> **DATA EXTRACTS**
========================
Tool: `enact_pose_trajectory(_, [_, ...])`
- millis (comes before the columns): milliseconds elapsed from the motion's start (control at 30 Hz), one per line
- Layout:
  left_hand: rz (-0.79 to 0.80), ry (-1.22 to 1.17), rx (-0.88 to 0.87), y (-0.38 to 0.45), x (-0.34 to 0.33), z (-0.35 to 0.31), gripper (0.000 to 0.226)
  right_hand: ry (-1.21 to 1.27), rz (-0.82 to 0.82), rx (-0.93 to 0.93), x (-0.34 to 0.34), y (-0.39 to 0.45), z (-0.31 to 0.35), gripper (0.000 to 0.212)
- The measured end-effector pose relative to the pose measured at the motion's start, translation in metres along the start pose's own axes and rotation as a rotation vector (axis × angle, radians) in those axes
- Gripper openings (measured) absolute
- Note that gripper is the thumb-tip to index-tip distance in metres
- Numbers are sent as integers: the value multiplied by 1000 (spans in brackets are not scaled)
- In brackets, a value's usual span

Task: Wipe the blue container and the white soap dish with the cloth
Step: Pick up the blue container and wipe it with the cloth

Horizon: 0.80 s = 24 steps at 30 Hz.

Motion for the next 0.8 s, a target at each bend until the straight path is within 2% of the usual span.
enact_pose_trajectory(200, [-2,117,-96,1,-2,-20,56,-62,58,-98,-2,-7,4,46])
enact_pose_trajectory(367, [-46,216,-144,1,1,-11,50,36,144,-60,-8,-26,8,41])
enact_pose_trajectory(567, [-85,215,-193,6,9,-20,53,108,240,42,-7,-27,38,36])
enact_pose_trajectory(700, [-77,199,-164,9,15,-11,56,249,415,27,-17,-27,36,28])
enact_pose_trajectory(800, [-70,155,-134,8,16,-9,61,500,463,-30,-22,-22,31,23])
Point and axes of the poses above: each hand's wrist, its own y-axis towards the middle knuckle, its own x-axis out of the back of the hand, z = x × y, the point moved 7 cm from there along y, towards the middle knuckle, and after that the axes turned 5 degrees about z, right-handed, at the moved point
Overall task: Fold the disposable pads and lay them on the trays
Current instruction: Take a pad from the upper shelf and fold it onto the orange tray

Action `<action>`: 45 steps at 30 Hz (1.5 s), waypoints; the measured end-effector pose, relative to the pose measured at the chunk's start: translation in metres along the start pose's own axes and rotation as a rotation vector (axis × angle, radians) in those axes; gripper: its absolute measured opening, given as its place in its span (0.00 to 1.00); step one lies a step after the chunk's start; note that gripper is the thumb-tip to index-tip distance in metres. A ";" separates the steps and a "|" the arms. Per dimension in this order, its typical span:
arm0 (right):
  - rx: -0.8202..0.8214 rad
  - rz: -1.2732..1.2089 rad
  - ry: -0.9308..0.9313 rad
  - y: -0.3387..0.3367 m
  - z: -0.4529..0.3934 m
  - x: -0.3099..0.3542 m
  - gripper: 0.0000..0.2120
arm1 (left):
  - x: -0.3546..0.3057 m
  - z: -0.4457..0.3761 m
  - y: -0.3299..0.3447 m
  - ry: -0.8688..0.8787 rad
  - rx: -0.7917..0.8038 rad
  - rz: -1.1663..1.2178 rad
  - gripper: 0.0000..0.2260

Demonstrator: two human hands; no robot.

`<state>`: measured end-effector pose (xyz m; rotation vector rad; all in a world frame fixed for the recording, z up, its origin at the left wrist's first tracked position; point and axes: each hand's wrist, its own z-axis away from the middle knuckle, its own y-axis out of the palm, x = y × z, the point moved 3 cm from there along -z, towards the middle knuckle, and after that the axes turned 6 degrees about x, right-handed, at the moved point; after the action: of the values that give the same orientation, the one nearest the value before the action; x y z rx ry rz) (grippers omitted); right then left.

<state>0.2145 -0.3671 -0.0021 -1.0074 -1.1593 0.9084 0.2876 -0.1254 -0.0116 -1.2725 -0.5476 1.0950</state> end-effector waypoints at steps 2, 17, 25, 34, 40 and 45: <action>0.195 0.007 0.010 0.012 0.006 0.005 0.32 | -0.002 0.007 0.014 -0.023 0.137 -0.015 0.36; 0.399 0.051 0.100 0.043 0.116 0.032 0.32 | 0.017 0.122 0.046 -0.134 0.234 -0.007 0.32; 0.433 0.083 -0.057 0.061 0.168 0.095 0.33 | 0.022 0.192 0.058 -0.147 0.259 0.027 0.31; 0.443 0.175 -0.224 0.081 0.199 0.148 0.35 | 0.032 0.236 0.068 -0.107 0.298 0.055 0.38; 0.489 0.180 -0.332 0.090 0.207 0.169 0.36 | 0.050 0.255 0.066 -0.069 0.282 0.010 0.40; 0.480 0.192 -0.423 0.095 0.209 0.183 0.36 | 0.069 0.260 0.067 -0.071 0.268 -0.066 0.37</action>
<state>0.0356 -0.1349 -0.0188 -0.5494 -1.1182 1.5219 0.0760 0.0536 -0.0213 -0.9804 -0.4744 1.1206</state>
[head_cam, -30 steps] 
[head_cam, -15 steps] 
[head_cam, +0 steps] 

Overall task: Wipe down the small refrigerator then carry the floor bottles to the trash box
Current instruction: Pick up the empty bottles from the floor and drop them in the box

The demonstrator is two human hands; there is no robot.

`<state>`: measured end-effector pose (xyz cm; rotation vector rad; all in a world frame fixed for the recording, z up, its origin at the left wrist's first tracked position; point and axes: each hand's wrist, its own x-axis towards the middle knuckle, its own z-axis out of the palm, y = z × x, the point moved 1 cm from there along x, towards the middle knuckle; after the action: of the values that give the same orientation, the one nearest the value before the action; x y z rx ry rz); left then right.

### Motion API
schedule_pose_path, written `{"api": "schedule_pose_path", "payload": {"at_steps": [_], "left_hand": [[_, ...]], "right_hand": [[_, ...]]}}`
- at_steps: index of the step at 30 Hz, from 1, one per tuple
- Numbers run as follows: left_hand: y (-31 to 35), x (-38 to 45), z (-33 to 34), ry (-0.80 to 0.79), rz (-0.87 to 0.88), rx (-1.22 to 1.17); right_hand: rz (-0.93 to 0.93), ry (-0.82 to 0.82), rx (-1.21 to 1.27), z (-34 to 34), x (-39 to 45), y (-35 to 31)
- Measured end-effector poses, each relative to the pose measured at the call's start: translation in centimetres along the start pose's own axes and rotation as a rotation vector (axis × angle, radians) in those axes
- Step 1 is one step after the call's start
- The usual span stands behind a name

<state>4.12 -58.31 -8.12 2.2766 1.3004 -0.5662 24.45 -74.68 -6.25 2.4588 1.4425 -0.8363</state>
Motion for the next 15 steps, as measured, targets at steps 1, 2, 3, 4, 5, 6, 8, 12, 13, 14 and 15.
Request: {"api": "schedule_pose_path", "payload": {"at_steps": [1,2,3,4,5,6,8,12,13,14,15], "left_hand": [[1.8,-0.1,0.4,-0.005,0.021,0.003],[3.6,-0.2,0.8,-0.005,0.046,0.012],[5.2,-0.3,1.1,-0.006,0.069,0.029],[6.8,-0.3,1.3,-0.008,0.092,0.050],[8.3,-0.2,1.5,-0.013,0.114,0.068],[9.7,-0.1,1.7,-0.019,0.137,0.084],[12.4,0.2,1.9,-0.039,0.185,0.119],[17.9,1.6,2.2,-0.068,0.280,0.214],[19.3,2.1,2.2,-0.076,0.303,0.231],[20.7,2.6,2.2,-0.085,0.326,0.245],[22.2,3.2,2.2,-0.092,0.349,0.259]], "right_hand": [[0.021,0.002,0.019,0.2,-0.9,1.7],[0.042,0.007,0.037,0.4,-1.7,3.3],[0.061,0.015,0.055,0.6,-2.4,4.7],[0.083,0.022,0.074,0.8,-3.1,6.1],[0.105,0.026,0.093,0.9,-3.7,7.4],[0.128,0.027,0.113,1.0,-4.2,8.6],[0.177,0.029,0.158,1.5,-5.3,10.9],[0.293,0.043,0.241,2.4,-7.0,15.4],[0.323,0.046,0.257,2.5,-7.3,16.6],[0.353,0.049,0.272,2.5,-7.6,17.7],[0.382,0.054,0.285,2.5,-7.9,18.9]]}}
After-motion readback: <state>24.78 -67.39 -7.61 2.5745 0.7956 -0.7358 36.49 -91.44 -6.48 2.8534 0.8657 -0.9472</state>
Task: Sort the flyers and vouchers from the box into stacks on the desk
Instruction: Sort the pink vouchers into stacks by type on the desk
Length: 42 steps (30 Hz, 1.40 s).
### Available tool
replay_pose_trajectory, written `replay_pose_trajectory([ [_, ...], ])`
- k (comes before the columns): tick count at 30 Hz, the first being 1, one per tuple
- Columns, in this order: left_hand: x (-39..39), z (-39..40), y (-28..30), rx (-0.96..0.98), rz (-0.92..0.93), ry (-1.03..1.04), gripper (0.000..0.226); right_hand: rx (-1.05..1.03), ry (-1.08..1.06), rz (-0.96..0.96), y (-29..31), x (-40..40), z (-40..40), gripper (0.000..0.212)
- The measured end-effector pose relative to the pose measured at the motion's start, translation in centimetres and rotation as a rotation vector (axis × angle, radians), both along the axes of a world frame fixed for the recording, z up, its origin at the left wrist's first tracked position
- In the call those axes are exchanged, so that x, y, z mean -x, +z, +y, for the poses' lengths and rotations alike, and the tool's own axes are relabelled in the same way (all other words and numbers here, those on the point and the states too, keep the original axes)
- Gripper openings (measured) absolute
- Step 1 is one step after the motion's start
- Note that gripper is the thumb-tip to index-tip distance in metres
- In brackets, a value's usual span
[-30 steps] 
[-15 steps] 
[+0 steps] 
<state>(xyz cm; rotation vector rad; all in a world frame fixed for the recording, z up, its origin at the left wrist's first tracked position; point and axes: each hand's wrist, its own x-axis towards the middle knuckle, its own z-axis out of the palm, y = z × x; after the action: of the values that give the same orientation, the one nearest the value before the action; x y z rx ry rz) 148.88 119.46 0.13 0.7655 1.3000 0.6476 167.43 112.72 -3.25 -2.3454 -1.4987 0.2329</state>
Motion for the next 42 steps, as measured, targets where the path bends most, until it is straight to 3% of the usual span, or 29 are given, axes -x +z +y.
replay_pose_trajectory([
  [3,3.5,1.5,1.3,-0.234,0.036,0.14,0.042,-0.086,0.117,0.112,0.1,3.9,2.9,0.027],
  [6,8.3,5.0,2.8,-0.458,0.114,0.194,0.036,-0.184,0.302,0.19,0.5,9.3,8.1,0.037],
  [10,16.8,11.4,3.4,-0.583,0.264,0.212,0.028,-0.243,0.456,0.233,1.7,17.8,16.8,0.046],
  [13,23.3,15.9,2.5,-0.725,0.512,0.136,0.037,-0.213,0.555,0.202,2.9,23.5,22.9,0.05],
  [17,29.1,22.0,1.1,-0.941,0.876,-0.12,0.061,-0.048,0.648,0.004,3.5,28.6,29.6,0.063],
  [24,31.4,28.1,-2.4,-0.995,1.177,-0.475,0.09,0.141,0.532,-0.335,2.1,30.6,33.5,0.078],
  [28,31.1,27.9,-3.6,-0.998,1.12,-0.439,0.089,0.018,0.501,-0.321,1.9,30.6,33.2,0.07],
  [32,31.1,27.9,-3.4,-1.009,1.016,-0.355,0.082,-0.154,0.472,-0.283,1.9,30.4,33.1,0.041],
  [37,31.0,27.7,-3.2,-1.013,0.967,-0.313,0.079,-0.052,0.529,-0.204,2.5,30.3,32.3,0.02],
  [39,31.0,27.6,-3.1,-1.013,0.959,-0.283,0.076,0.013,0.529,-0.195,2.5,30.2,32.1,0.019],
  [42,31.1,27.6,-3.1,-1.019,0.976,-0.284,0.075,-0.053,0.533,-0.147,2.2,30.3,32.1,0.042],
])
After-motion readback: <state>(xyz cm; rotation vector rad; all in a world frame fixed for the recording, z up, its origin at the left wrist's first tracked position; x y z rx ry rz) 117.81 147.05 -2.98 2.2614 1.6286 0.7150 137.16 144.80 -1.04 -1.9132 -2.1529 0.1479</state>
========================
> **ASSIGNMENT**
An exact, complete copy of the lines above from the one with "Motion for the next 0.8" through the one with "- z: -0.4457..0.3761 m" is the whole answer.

> **RESPONSE TO THE EXERCISE**
Motion for the next 0.8 s, a target at each bend until the straight path is within 2% of the usual span.
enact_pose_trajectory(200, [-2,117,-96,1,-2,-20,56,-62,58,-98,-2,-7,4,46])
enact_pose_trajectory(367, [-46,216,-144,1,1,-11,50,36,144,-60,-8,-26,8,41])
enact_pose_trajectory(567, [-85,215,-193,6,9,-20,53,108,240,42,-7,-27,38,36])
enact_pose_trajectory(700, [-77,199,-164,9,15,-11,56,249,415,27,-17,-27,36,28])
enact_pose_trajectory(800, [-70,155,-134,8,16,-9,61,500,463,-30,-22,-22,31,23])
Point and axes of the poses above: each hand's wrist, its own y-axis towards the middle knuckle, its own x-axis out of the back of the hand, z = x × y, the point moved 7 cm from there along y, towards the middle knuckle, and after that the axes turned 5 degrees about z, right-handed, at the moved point
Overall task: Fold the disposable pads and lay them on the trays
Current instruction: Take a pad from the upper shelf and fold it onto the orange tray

Action `<action>`: 45 steps at 30 Hz (1.5 s), waypoints; the measured end-effector pose, relative to the pose measured at the chunk's start: translation in metres along the start pose's own axes and rotation as a rotation vector (axis × angle, radians) in those axes; gripper: its absolute measured opening, given as its place in its span (0.00 to 1.00); step one lies a step after the chunk's start; note that gripper is the thumb-tip to index-tip distance in metres. A ";" separates the steps and a "|" the arms. Per dimension in this order, its typical span:
arm0 (right):
  - rx: -0.8202..0.8214 rad
  - rz: -1.2732..1.2089 rad
  - ry: -0.9308..0.9313 rad
  - y: -0.3387..0.3367 m
  - z: -0.4529..0.3934 m
  - x: -0.3099..0.3542 m
  - gripper: 0.0000..0.2120
arm1 (left):
  - x: -0.3546..0.3057 m
  - z: -0.4457..0.3761 m

That's the full output for the exercise.